Batı aklı, temeller itibariyle tabiata bakış açısını bir türlü dengeye oturtamadı. Ya onu Antik Yunan çağında olduğu gibi doğaya kudret atfederek antropomorfizmle tanrılaştırdı ya da modern zamanlardaki gibi yok etmeye çalıştı.

Tabiatın tahrip edilmesi her şeyden önce bir hümanizm hikâyesidir. Aslında hümanizm, natüralizmle gelen ve onunla beslenen bir anlayıştı. Ama sonra insan öyle bir şehirleşti ki doğadan koptu. Hümanizm, kente merhaba derken tabiata veda etti.

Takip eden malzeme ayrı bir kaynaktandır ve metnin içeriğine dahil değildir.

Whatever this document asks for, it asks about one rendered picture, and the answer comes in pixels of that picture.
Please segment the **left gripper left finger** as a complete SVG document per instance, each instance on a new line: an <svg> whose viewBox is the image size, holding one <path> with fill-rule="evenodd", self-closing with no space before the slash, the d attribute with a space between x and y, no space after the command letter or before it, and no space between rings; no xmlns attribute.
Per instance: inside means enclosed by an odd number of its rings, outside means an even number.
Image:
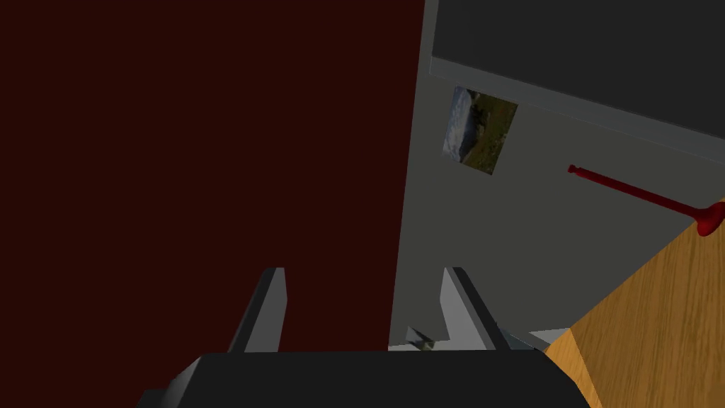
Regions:
<svg viewBox="0 0 725 408"><path fill-rule="evenodd" d="M228 352L277 352L286 310L285 269L267 268L261 274Z"/></svg>

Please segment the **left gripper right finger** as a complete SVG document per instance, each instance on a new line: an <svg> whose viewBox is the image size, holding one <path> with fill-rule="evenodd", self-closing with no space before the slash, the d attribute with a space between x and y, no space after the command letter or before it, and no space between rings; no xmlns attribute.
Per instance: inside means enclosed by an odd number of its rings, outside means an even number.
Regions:
<svg viewBox="0 0 725 408"><path fill-rule="evenodd" d="M511 350L501 328L463 268L444 268L440 308L449 336L448 340L440 342L441 351Z"/></svg>

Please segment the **wooden cabinet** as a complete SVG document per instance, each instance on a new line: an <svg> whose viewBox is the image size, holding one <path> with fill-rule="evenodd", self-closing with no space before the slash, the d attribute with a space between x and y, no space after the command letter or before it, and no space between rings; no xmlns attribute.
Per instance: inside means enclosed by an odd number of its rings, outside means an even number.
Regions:
<svg viewBox="0 0 725 408"><path fill-rule="evenodd" d="M590 408L725 408L725 221L688 227L545 353Z"/></svg>

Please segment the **landscape picture on wall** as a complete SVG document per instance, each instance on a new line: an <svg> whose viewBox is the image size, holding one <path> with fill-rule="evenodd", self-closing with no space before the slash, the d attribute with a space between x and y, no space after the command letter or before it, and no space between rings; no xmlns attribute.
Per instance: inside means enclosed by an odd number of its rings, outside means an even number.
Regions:
<svg viewBox="0 0 725 408"><path fill-rule="evenodd" d="M456 86L450 104L442 154L492 175L510 133L518 105Z"/></svg>

Eski Yunan felsefesinin doğa-tanrı tasarımı olan antropomorfizmle tabiattan alındı, insana aktarıldı. Natüralizm sadece bu aradaki geçişkenliğe kaynaklık etti o kadar. Eskinin tabiat tanrıları, hümanizmle insan- tanrı karışı bir simülasyona evrildi.
Tanrı fikri,  antropomorfik zihniyetle Antik Yunan’da ilk kez öldürülmüştü. Hümanizmin bu insan tasarımından sonra ikinci kez öldürüldü. Ve Niçe bunu ‘Tanrı ilk kez öldürülmüş’ gibi söyledi.

Grek düşüncesinde kudretiyle tanrılaştırılan doğa; modern çağda insan, edindiği bilginin gücüyle Descartes’ın epistemik öznesi olarak sınırsız yüceltildi.
Ve hümanist insan, doğayı olduğu şekliyle kabullenmedi, şehre sokmadı. Belki doğanın o eski korku veren kudretli zamanlarının kendine gölge etmesini de istemiyordu. Doğayı kente evcilleştirerek, yapaylaştırarak, süs olarak alıyordu. Bir nevi onu çöpe çeviriyordu.

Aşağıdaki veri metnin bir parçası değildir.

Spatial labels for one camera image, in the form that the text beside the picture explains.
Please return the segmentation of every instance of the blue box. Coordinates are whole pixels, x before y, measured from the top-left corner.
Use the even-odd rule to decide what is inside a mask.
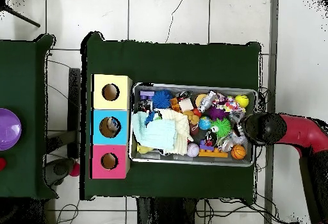
[[[104,118],[114,117],[120,122],[120,131],[114,138],[107,138],[100,132],[99,126]],[[94,110],[94,145],[127,145],[129,134],[129,121],[126,110]]]

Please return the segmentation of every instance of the green spiky ball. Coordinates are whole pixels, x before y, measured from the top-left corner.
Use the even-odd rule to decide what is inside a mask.
[[[217,120],[211,122],[211,127],[213,126],[218,127],[218,131],[216,132],[218,138],[227,136],[231,131],[230,121],[227,118],[224,118],[223,120],[217,118]]]

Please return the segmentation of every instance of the light blue cloth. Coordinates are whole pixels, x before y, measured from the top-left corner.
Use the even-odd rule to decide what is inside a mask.
[[[173,120],[154,120],[145,126],[146,112],[132,115],[132,127],[141,146],[173,150],[176,137],[176,123]]]

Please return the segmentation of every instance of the white tile floor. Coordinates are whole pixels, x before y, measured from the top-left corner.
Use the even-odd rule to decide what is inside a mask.
[[[262,45],[263,83],[267,86],[270,0],[8,0],[19,13],[41,24],[32,26],[12,15],[0,12],[0,39],[33,40],[41,33],[56,37],[49,60],[81,68],[79,48],[90,31],[100,31],[106,40],[138,40],[143,42],[207,44],[224,42],[246,44],[257,41]],[[68,68],[48,63],[48,84],[65,95],[68,92]],[[48,88],[50,130],[67,128],[67,101]],[[66,156],[65,147],[54,152]],[[265,151],[259,161],[265,166]],[[265,172],[258,176],[258,192],[264,195]],[[79,200],[79,178],[67,177],[57,187],[58,199],[49,204],[49,224],[55,224],[67,204]],[[262,198],[258,204],[264,206]],[[216,214],[225,215],[241,204],[223,204],[211,200]],[[199,216],[204,216],[204,201],[199,202]],[[60,215],[67,220],[74,215],[68,206]],[[208,218],[195,217],[196,224],[207,224]],[[71,224],[136,224],[136,202],[127,197],[97,197],[80,201],[79,214]],[[263,217],[250,209],[241,209],[226,218],[215,217],[211,224],[263,224]]]

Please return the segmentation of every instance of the gray metal tray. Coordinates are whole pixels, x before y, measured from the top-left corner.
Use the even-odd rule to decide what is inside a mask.
[[[246,115],[254,113],[256,106],[258,105],[258,93],[255,90],[240,89],[240,88],[214,88],[207,86],[179,86],[173,84],[150,84],[145,86],[143,83],[136,83],[132,89],[132,107],[131,115],[134,113],[135,102],[140,100],[140,90],[144,91],[156,91],[156,90],[169,90],[173,94],[182,92],[185,90],[191,90],[193,96],[191,98],[194,101],[197,94],[208,93],[209,90],[219,92],[225,96],[227,95],[246,95],[249,98],[249,105],[246,107]],[[132,122],[130,125],[130,137],[129,137],[129,157],[133,161],[138,162],[154,162],[154,163],[178,163],[178,164],[199,164],[199,165],[215,165],[215,166],[251,166],[255,160],[255,146],[248,143],[245,147],[246,156],[243,160],[235,160],[229,153],[228,158],[221,157],[189,157],[187,155],[181,156],[178,154],[170,154],[168,156],[161,155],[158,151],[150,151],[146,154],[141,154],[136,151],[136,140],[133,134]]]

Şimdi insan da elindeki antropomorfik gücü yitirdi; bu kez antropomorfizm kuvveti, iktidarı, kendisini üreten sisteme, otomasyona, kapitalizme verdi.
Descartes’ın bilginin gücüyle kendine yücelik payesi veren öznesi, zamanla özgül varlığını ve içsel değerlerini yitirerek, önce Heidegger’in tek tip olan onlar’ına, ardında da çöp insana (kurban) (homo-sacer) dönüştü.

Doğa sonrası, şimdi insan sonrasına; yani post-human’a dayandı. Tanrı, Batı zihniyetinde üçünce kez öldürüldü.